*Exercise directions*.
Print, word for word, every line from the beginning of the listing up to and including the line with "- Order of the". Pictures are to be excluded.
-------- Given information --------
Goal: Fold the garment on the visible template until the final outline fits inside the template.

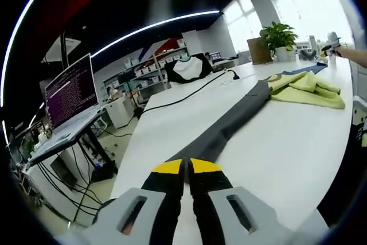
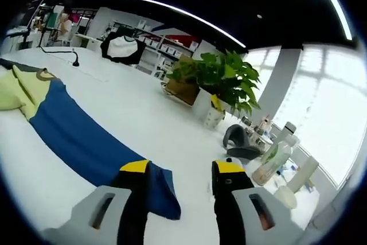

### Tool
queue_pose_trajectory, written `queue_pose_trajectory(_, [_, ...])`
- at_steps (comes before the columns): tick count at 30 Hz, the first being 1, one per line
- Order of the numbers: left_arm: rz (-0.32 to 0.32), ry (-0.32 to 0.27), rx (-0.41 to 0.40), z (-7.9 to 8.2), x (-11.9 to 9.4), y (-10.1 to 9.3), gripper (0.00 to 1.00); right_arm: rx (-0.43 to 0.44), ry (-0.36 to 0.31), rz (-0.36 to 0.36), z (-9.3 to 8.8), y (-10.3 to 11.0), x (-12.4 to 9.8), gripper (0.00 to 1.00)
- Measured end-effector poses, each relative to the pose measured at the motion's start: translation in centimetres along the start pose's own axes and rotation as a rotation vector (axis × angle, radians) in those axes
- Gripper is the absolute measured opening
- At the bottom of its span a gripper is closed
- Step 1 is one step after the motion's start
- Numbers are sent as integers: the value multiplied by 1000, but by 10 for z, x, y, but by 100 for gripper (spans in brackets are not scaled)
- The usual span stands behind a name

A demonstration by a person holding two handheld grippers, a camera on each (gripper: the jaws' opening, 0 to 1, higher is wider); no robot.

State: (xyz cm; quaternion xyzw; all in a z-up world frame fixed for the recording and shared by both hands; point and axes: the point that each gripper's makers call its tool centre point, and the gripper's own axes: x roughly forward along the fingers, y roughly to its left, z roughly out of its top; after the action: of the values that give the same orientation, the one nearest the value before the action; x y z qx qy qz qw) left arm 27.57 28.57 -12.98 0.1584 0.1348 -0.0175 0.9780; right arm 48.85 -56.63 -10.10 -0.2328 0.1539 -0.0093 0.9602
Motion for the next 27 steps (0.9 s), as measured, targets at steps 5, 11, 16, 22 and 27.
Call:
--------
*Solution*.
Goal: Fold the garment on the visible template until the final outline fits inside the template.


### Tool
queue_pose_trajectory, written `queue_pose_trajectory(_, [_, ...])`
- at_steps (comes before the columns): tick count at 30 Hz, the first being 1, one per line
- Order of the numbers: left_arm: rz (-0.32 to 0.32), ry (-0.32 to 0.27), rx (-0.41 to 0.40), z (-7.9 to 8.2), x (-11.9 to 9.4), y (-10.1 to 9.3), gripper (0.00 to 1.00); right_arm: rx (-0.43 to 0.44), ry (-0.36 to 0.31), rz (-0.36 to 0.36), z (-9.3 to 8.8), y (-10.3 to 11.0), x (-12.4 to 9.8), gripper (0.00 to 1.00)

Nothing remains to be added to the answer.